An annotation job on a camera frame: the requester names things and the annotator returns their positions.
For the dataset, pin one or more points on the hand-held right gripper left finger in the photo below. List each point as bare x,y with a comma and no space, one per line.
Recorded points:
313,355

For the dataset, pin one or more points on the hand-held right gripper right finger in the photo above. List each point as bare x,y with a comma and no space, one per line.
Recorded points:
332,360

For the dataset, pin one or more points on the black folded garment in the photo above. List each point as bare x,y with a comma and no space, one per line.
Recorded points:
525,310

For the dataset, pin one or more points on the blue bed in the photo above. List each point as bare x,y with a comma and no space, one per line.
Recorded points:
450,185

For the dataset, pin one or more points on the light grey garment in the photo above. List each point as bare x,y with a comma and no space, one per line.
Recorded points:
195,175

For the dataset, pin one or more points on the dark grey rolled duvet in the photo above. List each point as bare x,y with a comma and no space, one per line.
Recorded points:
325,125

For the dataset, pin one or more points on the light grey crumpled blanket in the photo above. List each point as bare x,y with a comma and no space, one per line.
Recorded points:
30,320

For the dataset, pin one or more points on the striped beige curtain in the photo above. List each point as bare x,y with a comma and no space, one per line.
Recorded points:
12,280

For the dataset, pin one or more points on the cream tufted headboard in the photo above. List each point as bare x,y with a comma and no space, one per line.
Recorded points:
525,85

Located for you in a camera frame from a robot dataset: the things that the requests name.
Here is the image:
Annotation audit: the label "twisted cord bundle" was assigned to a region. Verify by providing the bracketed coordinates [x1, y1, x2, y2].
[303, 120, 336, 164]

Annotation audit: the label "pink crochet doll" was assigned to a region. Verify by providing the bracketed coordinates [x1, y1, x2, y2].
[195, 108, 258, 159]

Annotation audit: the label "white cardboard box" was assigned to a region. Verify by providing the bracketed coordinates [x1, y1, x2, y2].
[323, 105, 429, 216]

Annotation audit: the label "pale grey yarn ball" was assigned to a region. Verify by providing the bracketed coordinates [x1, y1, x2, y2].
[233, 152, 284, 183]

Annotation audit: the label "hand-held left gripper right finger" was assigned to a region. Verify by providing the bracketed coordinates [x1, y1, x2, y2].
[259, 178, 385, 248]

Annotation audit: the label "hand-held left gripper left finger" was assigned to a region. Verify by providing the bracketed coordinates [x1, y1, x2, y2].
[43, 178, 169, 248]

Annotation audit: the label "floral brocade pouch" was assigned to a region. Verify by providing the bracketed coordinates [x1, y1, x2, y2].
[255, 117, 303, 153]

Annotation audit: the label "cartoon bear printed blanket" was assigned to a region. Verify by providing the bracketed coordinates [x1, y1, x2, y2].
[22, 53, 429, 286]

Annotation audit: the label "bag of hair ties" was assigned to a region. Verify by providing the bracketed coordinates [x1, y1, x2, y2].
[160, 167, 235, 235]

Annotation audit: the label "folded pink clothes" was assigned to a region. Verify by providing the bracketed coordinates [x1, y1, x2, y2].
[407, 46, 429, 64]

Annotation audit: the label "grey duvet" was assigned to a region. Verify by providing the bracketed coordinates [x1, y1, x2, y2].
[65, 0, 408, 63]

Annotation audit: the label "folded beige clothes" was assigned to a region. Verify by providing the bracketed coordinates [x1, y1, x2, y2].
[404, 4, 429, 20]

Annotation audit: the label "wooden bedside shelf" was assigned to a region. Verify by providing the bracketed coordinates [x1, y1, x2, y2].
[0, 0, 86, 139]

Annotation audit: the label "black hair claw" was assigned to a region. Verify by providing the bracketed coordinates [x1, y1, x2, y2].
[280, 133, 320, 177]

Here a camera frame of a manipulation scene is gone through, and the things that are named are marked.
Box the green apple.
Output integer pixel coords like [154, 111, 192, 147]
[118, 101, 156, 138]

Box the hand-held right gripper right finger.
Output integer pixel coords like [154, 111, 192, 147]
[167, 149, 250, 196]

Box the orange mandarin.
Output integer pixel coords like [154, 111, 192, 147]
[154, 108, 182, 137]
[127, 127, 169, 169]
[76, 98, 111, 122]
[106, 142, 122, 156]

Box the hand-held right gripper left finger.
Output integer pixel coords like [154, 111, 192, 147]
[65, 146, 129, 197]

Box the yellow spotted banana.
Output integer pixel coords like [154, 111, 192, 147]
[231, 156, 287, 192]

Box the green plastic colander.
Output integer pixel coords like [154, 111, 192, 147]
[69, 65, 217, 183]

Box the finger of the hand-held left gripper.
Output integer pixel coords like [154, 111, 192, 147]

-=-=-=-=-

- Exercise instructions -
Write every record out again, unaltered.

- Solution to this task -
An annotation job on a camera frame: the requester names things and the annotator returns their positions.
For the dataset, pin one or more points on the hand-held right gripper left finger in the photo below. List each point as bare x,y with a comma and no space, one per line.
Recorded points:
313,355

For the dataset, pin one or more points on the hand-held right gripper right finger in the photo above. List each point as bare x,y with a comma and no space, one per line.
Recorded points:
332,360

For the dataset, pin one or more points on the black folded garment in the photo above. List each point as bare x,y with a comma and no space, one per line.
Recorded points:
525,310

For the dataset, pin one or more points on the blue bed in the photo above. List each point as bare x,y with a comma and no space, one per line.
Recorded points:
450,185

For the dataset, pin one or more points on the light grey garment in the photo above. List each point as bare x,y with a comma and no space, one per line.
Recorded points:
195,175

For the dataset, pin one or more points on the dark grey rolled duvet in the photo above. List each point as bare x,y with a comma and no space, one per line.
Recorded points:
325,125

For the dataset, pin one or more points on the light grey crumpled blanket in the photo above. List each point as bare x,y with a comma and no space, one per line.
Recorded points:
30,320

For the dataset, pin one or more points on the striped beige curtain in the photo above. List each point as bare x,y with a comma and no space, one per line.
Recorded points:
12,280

For the dataset, pin one or more points on the cream tufted headboard in the photo above. List each point as bare x,y with a comma and no space, one per line.
Recorded points:
525,85

Located for you in a camera frame from a robot dataset: the things that the requests name.
Here is the image:
Annotation audit: the label "twisted cord bundle" was assigned to a region. Verify by providing the bracketed coordinates [x1, y1, x2, y2].
[303, 120, 336, 164]

Annotation audit: the label "pink crochet doll" was assigned to a region. Verify by providing the bracketed coordinates [x1, y1, x2, y2].
[195, 108, 258, 159]

Annotation audit: the label "white cardboard box" was assigned to a region. Verify by providing the bracketed coordinates [x1, y1, x2, y2].
[323, 105, 429, 216]

Annotation audit: the label "pale grey yarn ball" was assigned to a region. Verify by providing the bracketed coordinates [x1, y1, x2, y2].
[233, 152, 284, 183]

Annotation audit: the label "hand-held left gripper right finger" was assigned to a region. Verify by providing the bracketed coordinates [x1, y1, x2, y2].
[259, 178, 385, 248]

Annotation audit: the label "hand-held left gripper left finger" was assigned to a region. Verify by providing the bracketed coordinates [x1, y1, x2, y2].
[43, 178, 169, 248]

Annotation audit: the label "floral brocade pouch" was assigned to a region. Verify by providing the bracketed coordinates [x1, y1, x2, y2].
[255, 117, 303, 153]

Annotation audit: the label "cartoon bear printed blanket" was assigned to a region. Verify by providing the bracketed coordinates [x1, y1, x2, y2].
[22, 53, 429, 286]

Annotation audit: the label "bag of hair ties" was assigned to a region. Verify by providing the bracketed coordinates [x1, y1, x2, y2].
[160, 167, 235, 235]

Annotation audit: the label "folded pink clothes" was assigned to a region. Verify by providing the bracketed coordinates [x1, y1, x2, y2].
[407, 46, 429, 64]

Annotation audit: the label "grey duvet" was assigned to a region. Verify by providing the bracketed coordinates [x1, y1, x2, y2].
[65, 0, 408, 63]

Annotation audit: the label "folded beige clothes" was assigned to a region. Verify by providing the bracketed coordinates [x1, y1, x2, y2].
[404, 4, 429, 20]

Annotation audit: the label "wooden bedside shelf" was assigned to a region. Verify by providing the bracketed coordinates [x1, y1, x2, y2].
[0, 0, 86, 139]

Annotation audit: the label "black hair claw" was assigned to a region. Verify by providing the bracketed coordinates [x1, y1, x2, y2].
[280, 133, 320, 177]

Here a camera frame of a manipulation scene is gone through, and the things that are named are marked.
Box the green apple.
Output integer pixel coords like [154, 111, 192, 147]
[118, 101, 156, 138]

Box the hand-held right gripper right finger.
Output integer pixel coords like [154, 111, 192, 147]
[167, 149, 250, 196]

Box the orange mandarin.
Output integer pixel coords like [154, 111, 192, 147]
[154, 108, 182, 137]
[127, 127, 169, 169]
[76, 98, 111, 122]
[106, 142, 122, 156]

Box the hand-held right gripper left finger.
Output integer pixel coords like [154, 111, 192, 147]
[65, 146, 129, 197]

Box the yellow spotted banana.
Output integer pixel coords like [154, 111, 192, 147]
[231, 156, 287, 192]

Box the green plastic colander.
Output integer pixel coords like [154, 111, 192, 147]
[69, 65, 217, 183]

Box the finger of the hand-held left gripper.
Output integer pixel coords like [154, 111, 192, 147]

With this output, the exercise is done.